Extracted data entries:
--------------------------------------------------

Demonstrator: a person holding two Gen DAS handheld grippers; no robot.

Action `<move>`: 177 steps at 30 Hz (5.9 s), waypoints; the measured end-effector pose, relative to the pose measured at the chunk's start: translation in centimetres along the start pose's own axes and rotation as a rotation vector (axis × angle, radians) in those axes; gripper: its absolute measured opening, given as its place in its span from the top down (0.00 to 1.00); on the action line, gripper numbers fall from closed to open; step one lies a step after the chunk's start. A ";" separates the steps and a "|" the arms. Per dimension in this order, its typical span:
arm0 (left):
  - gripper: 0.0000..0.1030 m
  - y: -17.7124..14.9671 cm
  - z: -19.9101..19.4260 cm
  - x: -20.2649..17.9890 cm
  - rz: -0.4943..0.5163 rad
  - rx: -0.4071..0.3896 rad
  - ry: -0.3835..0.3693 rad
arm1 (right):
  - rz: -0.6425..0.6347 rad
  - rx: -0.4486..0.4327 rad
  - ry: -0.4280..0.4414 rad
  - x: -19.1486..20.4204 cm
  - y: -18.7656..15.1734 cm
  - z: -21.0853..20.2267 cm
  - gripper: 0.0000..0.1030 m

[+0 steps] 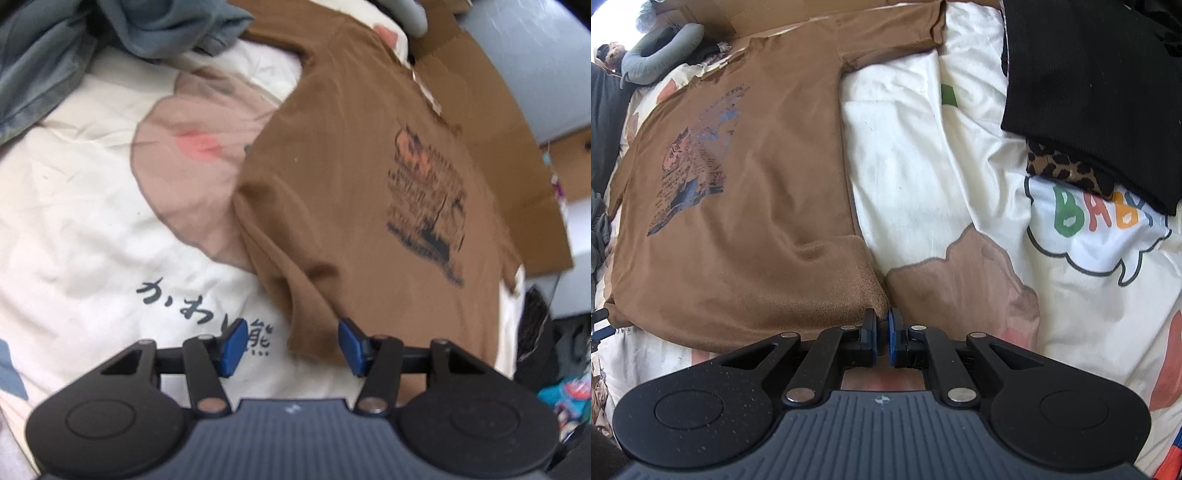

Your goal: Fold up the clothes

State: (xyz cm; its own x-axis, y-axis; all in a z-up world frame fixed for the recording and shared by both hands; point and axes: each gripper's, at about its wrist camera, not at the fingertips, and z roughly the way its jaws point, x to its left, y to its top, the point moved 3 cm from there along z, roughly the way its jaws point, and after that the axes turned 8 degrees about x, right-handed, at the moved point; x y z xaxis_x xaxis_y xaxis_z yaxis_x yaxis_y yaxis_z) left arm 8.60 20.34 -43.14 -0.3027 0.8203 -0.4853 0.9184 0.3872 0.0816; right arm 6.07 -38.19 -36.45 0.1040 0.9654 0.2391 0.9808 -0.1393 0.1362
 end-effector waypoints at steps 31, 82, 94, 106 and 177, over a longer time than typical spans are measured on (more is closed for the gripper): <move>0.98 3.1 -8.6 -3.1 0.299 0.037 0.055 | -0.065 -0.052 0.064 1.0 -0.3 -4.7 0.96; 0.79 8.1 -3.0 -0.1 0.148 0.008 0.062 | -0.050 0.017 -0.060 0.9 8.0 4.0 0.96; 0.79 5.9 -1.2 1.5 0.187 0.049 0.055 | -0.063 0.038 -0.086 1.1 8.1 4.3 0.96; 0.79 5.8 1.9 0.7 0.280 0.053 0.112 | -0.092 0.050 -0.118 1.8 8.1 4.3 0.96; 0.95 -0.2 -12.5 -0.9 0.142 0.048 0.166 | 0.117 -0.101 0.171 -5.0 -6.3 -3.4 1.00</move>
State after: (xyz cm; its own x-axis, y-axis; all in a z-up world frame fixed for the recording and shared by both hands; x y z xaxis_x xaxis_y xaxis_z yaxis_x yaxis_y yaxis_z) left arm 5.49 24.76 -31.83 -0.2040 0.9246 -0.3217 0.9645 0.2460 0.0956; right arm -1.20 -42.92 -35.24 0.1783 0.8909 0.4176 0.9414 -0.2780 0.1910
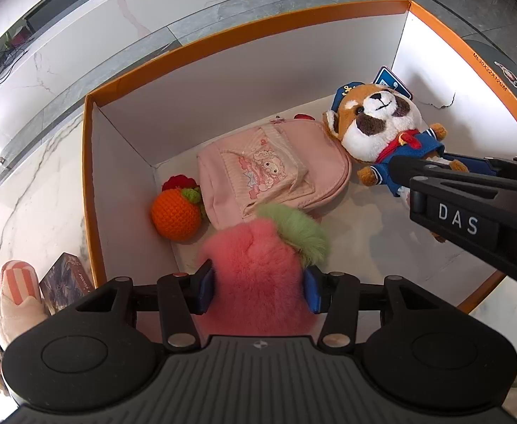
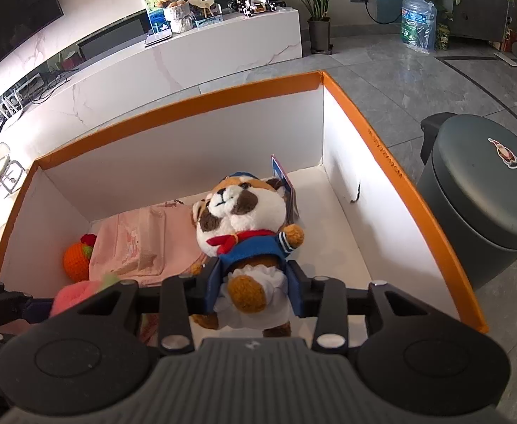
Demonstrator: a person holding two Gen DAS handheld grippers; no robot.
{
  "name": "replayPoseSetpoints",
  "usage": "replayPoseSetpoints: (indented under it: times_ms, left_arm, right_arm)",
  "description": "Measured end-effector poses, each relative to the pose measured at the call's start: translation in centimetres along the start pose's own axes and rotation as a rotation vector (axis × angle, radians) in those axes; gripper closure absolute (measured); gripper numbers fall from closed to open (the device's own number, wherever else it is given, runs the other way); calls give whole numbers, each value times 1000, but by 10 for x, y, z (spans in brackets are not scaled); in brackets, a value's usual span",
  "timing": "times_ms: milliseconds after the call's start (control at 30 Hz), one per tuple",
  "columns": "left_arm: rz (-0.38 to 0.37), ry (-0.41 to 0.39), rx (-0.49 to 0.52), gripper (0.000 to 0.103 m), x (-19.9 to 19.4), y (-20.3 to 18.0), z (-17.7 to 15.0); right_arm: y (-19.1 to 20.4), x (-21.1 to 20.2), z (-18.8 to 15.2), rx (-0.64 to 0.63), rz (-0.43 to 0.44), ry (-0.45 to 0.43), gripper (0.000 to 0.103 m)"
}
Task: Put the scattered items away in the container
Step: 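Open the left tool to drop the pompom while the right tool releases the red panda into the box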
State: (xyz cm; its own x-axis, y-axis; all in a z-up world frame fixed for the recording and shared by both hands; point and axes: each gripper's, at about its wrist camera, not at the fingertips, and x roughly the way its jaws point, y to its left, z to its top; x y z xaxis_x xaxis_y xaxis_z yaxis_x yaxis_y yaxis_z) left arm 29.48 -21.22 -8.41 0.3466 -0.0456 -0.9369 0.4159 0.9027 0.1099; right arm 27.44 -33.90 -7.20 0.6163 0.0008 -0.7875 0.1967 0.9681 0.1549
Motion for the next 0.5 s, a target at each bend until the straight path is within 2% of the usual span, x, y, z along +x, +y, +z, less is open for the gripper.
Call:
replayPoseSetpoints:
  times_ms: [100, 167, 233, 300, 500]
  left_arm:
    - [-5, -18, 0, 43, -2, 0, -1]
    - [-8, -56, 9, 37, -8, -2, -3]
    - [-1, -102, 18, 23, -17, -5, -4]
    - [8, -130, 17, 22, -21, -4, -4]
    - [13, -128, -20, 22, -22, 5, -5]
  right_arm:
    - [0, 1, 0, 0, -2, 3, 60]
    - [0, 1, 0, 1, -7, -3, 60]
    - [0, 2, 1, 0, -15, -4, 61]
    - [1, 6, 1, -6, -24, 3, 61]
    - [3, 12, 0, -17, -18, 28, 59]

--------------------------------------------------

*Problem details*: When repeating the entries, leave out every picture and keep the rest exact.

*Task response*:
Demonstrator: a person holding two Gen DAS handheld grippers; no robot.

Action `<move>`: 177 steps at 30 Hz (5.9 s), waypoints; the measured end-effector pose, relative to the pose measured at the chunk's start: translation in centimetres along the start pose's own axes and rotation as a rotation vector (axis × angle, radians) in those axes; gripper: its absolute measured opening, given as its place in its span from the top down (0.00 to 1.00); on the action line, gripper numbers fall from closed to open; step one lies a step after the chunk's start. A ";" separates the steps and a "|" the arms. Per dimension in this order, its typical span:
arm0 (left):
  - gripper: 0.0000..0.1030 m
  - y: -17.7124..14.9671 cm
  - z: -19.9101..19.4260 cm
  - x: -20.2649..17.9890 cm
  - rz: -0.4943..0.5163 rad
  - rx: -0.4071..0.3896 rad
  - ry: -0.3835..0.3693 rad
arm1 (right):
  - rz: -0.6425..0.6347 rad
  - rx: -0.4486..0.4327 rad
  - ry: -0.4280..0.4414 rad
  - x: -19.1486..20.4204 cm
  - y: -18.7656..15.1734 cm
  - z: -21.0853..20.2267 cm
  - gripper: 0.0000..0.1030 m

[+0 steps] 

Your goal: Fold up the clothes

State: (xyz cm; its own x-axis, y-axis; all in a z-up world frame fixed for the recording and shared by both hands; point and axes: each gripper's, at about its wrist camera, not at the fingertips, and z roughly the way its jaws point, x to its left, y to its top, the point moved 3 cm from there along z, roughly the way its jaws point, and after that the axes turned 8 degrees about x, right-handed, at the moved point; x y z xaxis_x xaxis_y xaxis_z yaxis_x yaxis_y yaxis_z) left arm 8.60 20.34 -43.14 -0.3027 0.8203 -0.4853 0.9184 0.3872 0.0816; right arm 6.07 -38.19 -36.45 0.1040 0.9654 0.2391 0.9808 -0.1393 0.1362
 end-effector waypoints at steps 31, 82, 94, 106 and 177, over a longer time than typical spans are measured on (more is closed for the gripper): <move>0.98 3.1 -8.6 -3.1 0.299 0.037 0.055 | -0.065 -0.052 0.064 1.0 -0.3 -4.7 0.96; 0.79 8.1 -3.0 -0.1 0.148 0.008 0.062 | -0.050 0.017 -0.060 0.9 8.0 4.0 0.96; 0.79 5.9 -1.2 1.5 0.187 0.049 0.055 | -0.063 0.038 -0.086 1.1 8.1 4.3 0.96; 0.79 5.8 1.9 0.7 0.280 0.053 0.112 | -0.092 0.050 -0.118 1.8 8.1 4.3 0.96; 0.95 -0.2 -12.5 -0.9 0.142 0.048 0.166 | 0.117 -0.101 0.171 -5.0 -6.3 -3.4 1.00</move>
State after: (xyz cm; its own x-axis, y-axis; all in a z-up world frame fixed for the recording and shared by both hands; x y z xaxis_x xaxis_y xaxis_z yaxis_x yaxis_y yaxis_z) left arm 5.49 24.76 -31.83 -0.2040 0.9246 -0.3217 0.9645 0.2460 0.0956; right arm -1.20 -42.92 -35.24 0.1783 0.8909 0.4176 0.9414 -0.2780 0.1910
Demonstrator: a person holding two Gen DAS handheld grippers; no robot.
{
  "name": "replayPoseSetpoints",
  "usage": "replayPoseSetpoints: (indented under it: times_ms, left_arm, right_arm)",
  "description": "Measured end-effector poses, each relative to the pose measured at the call's start: translation in centimetres along the start pose's own axes and rotation as a rotation vector (axis × angle, radians) in those axes; gripper closure absolute (measured); gripper numbers fall from closed to open (the device's own number, wherever else it is given, runs the other way); calls give whole numbers, each value times 1000, but by 10 for x, y, z (spans in brackets are not scaled); in brackets, a value's usual span",
  "timing": "times_ms: milliseconds after the call's start (control at 30 Hz), one per tuple",
  "columns": "left_arm: rz (-0.38 to 0.37), ry (-0.41 to 0.39), rx (-0.49 to 0.52), gripper (0.000 to 0.103 m), x (-19.9 to 19.4), y (-20.3 to 18.0), z (-17.7 to 15.0); right_arm: y (-19.1 to 20.4), x (-21.1 to 20.2), z (-18.8 to 15.2), rx (-0.64 to 0.63), rz (-0.43 to 0.44), ry (-0.45 to 0.43), gripper (0.000 to 0.103 m)"
}
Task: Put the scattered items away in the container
Step: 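Open the left tool to drop the pompom while the right tool releases the red panda into the box
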State: (xyz cm; its own x-axis, y-axis; all in a z-up world frame fixed for the recording and shared by both hands; point and axes: each gripper's, at about its wrist camera, not at the fingertips, and x roughly the way its jaws point, y to its left, z to its top; x y z xaxis_x xaxis_y xaxis_z yaxis_x yaxis_y yaxis_z) left arm 29.48 -21.22 -8.41 0.3466 -0.0456 -0.9369 0.4159 0.9027 0.1099; right arm 27.44 -33.90 -7.20 0.6163 0.0008 -0.7875 0.1967 0.9681 0.1549
Motion for the next 0.5 s, a target at each bend until the straight path is within 2% of the usual span, x, y, z along +x, +y, +z, less is open for the gripper.
Call:
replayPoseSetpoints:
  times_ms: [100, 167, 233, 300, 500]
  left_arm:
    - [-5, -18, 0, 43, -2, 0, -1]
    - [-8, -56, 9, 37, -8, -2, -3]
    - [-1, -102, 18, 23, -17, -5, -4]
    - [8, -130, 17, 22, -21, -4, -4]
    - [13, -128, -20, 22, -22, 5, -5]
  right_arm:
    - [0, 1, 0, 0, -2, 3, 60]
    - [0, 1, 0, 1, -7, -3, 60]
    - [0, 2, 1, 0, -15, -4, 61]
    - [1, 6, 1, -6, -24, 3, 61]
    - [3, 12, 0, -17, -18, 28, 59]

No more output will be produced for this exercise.